DATA »
::::::::::

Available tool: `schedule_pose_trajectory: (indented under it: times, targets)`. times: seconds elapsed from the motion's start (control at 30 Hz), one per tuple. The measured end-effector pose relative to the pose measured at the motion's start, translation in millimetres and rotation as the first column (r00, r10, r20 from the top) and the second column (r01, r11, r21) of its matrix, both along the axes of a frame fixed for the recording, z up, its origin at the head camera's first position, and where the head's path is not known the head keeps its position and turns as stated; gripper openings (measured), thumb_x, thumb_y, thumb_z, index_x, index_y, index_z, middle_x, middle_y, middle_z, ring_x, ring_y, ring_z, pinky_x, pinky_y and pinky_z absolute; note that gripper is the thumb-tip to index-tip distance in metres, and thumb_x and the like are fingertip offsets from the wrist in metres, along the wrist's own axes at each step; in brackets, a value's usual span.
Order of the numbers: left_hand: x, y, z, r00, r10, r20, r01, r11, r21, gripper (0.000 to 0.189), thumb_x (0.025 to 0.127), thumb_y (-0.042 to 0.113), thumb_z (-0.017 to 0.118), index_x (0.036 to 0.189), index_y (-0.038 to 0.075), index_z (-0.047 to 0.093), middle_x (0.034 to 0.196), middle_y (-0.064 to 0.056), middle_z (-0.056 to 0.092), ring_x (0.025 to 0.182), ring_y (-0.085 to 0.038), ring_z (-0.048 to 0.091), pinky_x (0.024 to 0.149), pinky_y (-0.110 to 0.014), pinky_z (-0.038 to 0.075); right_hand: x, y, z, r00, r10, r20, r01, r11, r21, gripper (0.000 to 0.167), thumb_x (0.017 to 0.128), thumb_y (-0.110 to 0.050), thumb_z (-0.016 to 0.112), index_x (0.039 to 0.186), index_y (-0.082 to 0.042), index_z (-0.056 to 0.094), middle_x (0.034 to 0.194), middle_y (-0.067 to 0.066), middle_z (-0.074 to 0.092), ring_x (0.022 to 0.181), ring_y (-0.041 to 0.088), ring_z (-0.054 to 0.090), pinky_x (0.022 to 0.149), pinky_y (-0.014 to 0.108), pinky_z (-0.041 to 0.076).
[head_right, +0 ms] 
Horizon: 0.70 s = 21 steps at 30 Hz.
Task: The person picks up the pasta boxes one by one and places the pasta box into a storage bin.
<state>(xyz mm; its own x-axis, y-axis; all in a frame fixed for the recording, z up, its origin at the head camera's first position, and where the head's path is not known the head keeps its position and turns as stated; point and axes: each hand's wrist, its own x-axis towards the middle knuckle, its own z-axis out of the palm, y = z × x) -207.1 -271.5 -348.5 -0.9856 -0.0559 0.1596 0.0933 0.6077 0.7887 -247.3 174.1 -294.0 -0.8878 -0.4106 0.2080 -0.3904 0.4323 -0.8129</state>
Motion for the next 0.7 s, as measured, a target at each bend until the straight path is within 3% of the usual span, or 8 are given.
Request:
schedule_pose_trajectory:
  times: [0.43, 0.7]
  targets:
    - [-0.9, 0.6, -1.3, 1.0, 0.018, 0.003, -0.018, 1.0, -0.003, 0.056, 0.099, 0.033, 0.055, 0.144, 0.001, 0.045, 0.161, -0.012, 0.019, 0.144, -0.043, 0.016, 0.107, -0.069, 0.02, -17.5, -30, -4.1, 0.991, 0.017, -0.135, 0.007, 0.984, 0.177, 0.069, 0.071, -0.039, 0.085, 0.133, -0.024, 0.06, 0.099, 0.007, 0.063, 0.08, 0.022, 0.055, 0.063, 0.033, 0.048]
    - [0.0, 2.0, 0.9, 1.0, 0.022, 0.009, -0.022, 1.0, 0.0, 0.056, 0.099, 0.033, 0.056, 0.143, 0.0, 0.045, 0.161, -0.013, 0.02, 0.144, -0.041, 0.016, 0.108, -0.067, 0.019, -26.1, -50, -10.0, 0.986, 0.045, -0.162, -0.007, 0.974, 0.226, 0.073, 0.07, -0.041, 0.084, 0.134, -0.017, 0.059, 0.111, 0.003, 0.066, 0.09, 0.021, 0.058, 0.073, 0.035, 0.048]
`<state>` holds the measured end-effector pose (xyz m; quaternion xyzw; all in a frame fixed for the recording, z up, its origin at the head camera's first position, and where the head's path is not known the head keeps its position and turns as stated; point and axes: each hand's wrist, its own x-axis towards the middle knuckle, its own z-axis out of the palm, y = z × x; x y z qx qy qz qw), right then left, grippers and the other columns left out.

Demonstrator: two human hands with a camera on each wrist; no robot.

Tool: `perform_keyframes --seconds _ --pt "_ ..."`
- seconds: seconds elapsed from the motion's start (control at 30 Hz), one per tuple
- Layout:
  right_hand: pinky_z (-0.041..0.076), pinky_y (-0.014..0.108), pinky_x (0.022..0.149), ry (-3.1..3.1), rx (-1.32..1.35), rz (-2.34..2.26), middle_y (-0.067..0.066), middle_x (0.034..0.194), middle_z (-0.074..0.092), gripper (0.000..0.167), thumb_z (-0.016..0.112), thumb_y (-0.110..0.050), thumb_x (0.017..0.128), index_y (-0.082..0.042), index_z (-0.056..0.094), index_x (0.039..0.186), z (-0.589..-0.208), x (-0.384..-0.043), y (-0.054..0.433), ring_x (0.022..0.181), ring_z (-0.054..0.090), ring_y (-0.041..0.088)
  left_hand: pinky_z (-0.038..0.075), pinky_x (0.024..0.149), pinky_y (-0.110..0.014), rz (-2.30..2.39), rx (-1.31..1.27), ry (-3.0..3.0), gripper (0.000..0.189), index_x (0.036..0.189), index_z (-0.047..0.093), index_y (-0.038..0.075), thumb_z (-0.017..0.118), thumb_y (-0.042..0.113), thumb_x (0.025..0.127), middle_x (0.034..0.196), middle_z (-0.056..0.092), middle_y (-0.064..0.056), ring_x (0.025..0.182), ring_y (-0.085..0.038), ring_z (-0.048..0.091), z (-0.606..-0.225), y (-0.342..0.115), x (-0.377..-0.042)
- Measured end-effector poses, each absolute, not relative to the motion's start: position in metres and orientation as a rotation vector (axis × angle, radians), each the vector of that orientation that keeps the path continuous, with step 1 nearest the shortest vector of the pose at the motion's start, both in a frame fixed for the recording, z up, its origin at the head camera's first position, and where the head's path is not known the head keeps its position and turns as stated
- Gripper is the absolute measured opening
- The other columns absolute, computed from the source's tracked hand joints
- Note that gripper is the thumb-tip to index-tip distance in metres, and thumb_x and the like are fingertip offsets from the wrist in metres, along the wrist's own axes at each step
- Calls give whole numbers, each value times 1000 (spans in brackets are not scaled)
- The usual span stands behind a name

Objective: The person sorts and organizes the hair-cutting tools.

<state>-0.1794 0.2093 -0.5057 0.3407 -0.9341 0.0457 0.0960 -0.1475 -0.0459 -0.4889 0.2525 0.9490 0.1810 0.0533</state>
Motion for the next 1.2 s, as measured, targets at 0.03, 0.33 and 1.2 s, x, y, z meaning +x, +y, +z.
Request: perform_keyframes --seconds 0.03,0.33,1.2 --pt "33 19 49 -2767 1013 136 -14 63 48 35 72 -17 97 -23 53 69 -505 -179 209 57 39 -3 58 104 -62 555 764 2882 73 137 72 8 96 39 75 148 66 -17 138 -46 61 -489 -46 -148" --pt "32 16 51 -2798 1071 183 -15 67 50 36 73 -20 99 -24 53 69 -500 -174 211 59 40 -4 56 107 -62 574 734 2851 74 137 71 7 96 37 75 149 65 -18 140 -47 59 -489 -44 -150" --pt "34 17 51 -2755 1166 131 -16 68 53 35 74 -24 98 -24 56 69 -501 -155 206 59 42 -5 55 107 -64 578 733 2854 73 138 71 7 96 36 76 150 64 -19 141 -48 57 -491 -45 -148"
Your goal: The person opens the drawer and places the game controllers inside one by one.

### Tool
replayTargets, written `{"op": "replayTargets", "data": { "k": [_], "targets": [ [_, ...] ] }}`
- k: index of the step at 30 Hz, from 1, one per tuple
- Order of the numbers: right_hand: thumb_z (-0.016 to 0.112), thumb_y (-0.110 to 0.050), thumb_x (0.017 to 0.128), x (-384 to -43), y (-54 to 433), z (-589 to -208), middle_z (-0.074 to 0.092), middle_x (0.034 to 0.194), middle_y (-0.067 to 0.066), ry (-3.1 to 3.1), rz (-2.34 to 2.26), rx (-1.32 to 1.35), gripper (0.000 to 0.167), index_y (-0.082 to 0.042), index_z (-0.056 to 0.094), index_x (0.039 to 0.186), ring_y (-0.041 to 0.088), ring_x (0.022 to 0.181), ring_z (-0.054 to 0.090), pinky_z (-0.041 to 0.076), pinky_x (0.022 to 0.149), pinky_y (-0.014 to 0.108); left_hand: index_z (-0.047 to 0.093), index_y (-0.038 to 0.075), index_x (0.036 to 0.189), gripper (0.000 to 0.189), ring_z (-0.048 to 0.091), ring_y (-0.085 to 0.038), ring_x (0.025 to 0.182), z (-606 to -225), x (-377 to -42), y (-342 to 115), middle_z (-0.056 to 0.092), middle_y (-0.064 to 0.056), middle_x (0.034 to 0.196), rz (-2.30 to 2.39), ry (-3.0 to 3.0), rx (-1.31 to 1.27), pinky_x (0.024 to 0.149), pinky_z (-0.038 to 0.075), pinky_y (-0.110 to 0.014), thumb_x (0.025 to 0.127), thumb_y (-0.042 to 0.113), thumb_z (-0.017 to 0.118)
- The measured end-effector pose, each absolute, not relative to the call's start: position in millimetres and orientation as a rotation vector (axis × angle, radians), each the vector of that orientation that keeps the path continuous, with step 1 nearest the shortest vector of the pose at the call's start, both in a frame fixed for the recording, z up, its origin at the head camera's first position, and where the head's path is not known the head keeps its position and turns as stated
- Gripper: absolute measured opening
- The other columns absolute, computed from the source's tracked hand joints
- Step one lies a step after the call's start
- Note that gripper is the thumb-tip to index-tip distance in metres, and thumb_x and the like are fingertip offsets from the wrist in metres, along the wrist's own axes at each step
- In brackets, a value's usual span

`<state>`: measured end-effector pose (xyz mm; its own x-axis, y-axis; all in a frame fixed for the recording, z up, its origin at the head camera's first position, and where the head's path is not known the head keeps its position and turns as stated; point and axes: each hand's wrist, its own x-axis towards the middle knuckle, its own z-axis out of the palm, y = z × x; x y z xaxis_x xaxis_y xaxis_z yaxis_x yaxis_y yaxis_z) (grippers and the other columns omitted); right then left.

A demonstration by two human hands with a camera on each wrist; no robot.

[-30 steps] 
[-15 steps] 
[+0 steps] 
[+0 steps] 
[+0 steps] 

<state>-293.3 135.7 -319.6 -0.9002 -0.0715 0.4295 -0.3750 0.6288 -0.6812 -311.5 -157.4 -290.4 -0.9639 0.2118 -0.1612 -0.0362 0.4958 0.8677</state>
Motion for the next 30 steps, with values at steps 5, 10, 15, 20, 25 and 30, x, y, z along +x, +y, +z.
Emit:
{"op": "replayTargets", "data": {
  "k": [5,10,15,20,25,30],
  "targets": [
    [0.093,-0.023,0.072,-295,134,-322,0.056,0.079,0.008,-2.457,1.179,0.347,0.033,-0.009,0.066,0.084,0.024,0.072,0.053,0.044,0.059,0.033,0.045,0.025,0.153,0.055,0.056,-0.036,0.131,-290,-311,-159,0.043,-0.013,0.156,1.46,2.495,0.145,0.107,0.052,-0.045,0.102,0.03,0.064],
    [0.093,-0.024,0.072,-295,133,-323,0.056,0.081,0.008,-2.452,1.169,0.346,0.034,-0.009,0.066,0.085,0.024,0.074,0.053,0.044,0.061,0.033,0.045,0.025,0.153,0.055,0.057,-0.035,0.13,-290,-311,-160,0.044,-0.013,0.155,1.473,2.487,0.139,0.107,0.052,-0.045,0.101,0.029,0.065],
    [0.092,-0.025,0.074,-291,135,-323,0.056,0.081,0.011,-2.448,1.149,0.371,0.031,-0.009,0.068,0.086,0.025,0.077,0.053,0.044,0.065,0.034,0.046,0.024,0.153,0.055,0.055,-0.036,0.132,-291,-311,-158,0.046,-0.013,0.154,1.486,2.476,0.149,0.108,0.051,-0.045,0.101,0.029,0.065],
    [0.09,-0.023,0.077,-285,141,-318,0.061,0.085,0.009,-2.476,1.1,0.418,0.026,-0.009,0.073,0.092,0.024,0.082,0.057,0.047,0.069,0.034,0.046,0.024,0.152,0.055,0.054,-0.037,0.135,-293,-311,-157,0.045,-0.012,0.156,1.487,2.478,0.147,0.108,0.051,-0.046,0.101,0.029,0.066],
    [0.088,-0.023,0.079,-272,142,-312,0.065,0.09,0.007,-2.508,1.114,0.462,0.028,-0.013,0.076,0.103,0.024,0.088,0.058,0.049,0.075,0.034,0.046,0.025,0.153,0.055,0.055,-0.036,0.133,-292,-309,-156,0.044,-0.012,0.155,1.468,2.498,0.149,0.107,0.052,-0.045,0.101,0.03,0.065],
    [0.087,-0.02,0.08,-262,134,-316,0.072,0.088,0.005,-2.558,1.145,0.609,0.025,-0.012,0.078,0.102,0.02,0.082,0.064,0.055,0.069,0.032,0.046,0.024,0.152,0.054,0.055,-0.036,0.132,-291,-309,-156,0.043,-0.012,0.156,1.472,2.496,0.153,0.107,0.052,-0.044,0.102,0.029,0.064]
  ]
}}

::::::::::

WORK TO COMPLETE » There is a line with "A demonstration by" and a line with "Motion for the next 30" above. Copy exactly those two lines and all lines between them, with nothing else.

REPLY TO THE TASK »
A demonstration by two human hands with a camera on each wrist; no robot.

[-30 steps] 
[-15 steps] 
[+0 steps] 
[+0 steps] 
[+0 steps] 

<state>-293.3 135.7 -319.6 -0.9002 -0.0715 0.4295 -0.3750 0.6288 -0.6812 -311.5 -157.4 -290.4 -0.9639 0.2118 -0.1612 -0.0362 0.4958 0.8677</state>
Motion for the next 30 steps, with values at steps 5, 10, 15, 20, 25 and 30, x, y, z along +x, +y, +z.

That completes the answer, and no more is expected.